_TRY IT_
Look through the entries and count each line that includes the string "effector". Reply with the number alone.

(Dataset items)
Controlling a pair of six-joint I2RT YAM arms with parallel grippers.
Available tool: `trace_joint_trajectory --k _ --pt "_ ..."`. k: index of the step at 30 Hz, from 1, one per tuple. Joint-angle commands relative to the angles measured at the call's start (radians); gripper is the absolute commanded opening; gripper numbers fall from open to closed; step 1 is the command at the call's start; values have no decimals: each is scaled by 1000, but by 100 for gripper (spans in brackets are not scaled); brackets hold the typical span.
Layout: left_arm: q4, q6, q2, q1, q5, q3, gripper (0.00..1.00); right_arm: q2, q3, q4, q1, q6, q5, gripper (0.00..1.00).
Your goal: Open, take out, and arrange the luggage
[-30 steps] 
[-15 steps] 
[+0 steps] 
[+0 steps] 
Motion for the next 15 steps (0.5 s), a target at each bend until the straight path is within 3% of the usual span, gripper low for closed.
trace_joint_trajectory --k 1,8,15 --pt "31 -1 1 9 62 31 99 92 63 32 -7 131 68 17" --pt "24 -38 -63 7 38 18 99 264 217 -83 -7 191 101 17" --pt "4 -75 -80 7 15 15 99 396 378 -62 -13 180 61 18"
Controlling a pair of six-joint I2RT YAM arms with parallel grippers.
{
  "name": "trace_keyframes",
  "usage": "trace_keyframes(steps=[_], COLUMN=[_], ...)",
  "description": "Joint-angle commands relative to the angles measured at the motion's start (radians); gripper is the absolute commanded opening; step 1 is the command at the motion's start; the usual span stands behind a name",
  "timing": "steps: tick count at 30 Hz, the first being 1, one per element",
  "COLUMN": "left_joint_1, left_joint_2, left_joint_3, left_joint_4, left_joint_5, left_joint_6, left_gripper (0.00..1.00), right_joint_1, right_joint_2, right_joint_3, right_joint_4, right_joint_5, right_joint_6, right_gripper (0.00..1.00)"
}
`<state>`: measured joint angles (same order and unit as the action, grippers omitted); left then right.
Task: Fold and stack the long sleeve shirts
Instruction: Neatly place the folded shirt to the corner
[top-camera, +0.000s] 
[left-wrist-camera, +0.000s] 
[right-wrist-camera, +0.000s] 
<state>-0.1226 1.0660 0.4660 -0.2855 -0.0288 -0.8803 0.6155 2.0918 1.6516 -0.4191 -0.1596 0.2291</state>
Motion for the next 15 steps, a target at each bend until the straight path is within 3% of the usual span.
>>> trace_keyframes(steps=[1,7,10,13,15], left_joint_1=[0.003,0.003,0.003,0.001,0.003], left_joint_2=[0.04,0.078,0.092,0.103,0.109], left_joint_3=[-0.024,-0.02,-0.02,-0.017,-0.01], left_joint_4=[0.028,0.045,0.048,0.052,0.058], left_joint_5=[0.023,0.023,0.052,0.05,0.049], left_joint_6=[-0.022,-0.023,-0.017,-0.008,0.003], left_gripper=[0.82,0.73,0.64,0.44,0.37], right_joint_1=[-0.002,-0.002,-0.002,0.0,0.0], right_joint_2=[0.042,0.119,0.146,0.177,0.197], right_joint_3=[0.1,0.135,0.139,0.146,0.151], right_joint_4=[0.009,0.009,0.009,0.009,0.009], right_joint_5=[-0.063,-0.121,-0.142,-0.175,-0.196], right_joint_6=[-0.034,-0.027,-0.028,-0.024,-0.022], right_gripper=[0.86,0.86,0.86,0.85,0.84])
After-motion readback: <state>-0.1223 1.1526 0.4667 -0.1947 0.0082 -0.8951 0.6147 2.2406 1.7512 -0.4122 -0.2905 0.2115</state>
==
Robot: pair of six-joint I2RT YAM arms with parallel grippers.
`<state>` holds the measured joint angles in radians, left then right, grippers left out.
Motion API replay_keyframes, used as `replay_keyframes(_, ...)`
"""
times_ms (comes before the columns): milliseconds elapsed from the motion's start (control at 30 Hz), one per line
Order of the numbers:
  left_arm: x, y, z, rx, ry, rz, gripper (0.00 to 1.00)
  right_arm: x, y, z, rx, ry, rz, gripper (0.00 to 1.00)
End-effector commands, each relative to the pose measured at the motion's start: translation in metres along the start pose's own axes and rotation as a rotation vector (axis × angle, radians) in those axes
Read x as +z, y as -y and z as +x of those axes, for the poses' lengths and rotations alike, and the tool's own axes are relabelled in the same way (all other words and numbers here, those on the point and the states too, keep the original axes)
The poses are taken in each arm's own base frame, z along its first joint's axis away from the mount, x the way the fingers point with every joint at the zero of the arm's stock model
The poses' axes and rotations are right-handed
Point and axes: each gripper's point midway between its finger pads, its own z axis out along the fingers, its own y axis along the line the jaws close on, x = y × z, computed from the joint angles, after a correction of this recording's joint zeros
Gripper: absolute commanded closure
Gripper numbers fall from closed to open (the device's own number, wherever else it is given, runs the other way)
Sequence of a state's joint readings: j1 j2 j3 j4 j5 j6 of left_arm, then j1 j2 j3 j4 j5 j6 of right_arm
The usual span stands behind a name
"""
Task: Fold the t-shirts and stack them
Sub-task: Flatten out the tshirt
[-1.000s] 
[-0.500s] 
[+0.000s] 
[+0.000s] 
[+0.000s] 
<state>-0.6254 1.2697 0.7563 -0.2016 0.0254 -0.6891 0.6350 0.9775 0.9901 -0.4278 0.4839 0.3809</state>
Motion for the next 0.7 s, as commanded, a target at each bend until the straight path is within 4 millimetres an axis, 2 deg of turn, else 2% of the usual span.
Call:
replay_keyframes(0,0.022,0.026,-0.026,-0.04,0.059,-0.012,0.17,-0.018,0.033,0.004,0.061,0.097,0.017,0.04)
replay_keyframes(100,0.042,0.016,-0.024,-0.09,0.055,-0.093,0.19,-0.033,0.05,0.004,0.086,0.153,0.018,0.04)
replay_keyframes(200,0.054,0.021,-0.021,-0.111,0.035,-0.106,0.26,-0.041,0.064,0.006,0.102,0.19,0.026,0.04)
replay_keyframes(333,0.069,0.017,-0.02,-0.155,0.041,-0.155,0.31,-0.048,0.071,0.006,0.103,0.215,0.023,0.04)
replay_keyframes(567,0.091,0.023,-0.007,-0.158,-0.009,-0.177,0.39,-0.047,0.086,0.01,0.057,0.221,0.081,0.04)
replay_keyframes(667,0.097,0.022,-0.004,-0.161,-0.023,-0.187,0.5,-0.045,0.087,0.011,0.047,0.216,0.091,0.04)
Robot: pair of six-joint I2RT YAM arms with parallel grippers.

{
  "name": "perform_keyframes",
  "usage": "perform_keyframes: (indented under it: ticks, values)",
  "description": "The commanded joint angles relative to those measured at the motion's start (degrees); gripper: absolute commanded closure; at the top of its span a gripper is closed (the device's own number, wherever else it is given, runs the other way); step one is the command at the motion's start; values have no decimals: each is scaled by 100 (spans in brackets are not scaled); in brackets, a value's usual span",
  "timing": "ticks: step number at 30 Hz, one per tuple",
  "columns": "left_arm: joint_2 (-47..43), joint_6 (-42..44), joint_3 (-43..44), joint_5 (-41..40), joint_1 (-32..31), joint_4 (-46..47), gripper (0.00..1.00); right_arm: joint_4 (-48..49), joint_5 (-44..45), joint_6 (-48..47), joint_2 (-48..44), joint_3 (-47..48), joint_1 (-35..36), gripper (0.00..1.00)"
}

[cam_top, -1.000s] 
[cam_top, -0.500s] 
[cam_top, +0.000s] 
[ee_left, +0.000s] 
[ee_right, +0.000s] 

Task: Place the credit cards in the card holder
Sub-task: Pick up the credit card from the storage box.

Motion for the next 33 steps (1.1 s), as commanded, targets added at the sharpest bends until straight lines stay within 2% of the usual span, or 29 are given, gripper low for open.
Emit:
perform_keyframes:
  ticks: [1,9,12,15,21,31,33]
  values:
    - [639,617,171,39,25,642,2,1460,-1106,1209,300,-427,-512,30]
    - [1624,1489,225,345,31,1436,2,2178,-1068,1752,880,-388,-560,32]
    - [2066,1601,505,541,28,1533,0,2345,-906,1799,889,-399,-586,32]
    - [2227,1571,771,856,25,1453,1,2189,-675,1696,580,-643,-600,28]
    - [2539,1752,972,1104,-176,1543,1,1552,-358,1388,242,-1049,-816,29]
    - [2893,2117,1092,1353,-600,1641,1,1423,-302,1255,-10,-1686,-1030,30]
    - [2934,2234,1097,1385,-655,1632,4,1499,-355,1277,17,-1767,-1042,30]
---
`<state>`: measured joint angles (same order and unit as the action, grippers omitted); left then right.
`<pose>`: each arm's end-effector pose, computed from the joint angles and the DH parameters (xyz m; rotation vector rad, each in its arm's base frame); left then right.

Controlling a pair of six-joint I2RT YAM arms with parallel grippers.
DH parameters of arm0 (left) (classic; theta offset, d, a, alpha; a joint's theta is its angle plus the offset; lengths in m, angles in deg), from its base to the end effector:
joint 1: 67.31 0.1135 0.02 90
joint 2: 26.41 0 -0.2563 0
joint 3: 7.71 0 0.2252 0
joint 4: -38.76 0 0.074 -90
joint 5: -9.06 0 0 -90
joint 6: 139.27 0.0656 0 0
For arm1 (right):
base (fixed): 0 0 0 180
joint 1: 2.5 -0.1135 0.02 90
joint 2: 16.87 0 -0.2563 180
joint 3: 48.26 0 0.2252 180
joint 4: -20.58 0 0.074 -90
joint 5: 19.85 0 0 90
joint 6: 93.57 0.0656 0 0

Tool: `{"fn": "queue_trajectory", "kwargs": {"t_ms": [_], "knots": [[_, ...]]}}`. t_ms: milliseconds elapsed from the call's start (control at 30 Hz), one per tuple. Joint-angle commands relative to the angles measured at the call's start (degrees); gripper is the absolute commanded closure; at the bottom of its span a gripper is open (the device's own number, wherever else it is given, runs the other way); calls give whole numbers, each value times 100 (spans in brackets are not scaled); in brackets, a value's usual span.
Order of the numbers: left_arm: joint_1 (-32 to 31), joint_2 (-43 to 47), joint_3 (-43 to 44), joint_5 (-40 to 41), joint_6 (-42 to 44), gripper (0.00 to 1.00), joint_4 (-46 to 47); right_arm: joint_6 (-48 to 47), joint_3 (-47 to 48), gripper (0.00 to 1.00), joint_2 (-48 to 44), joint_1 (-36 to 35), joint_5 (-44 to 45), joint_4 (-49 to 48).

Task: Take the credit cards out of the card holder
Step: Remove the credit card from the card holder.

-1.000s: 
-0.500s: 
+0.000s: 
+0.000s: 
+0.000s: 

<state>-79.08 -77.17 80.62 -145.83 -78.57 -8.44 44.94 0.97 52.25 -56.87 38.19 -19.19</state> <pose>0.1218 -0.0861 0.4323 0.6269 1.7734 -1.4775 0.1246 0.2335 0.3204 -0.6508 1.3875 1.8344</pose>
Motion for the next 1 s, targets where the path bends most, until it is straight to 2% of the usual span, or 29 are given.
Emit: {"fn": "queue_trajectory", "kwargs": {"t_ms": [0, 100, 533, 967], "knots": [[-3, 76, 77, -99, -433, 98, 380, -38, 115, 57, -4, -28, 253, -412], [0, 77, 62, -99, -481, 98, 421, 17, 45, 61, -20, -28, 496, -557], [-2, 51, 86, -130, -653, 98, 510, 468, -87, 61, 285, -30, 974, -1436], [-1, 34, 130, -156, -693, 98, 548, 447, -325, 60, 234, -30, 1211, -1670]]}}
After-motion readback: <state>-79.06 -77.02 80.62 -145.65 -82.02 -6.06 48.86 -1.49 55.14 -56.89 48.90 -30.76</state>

_RESULT FOR THIS TASK_
3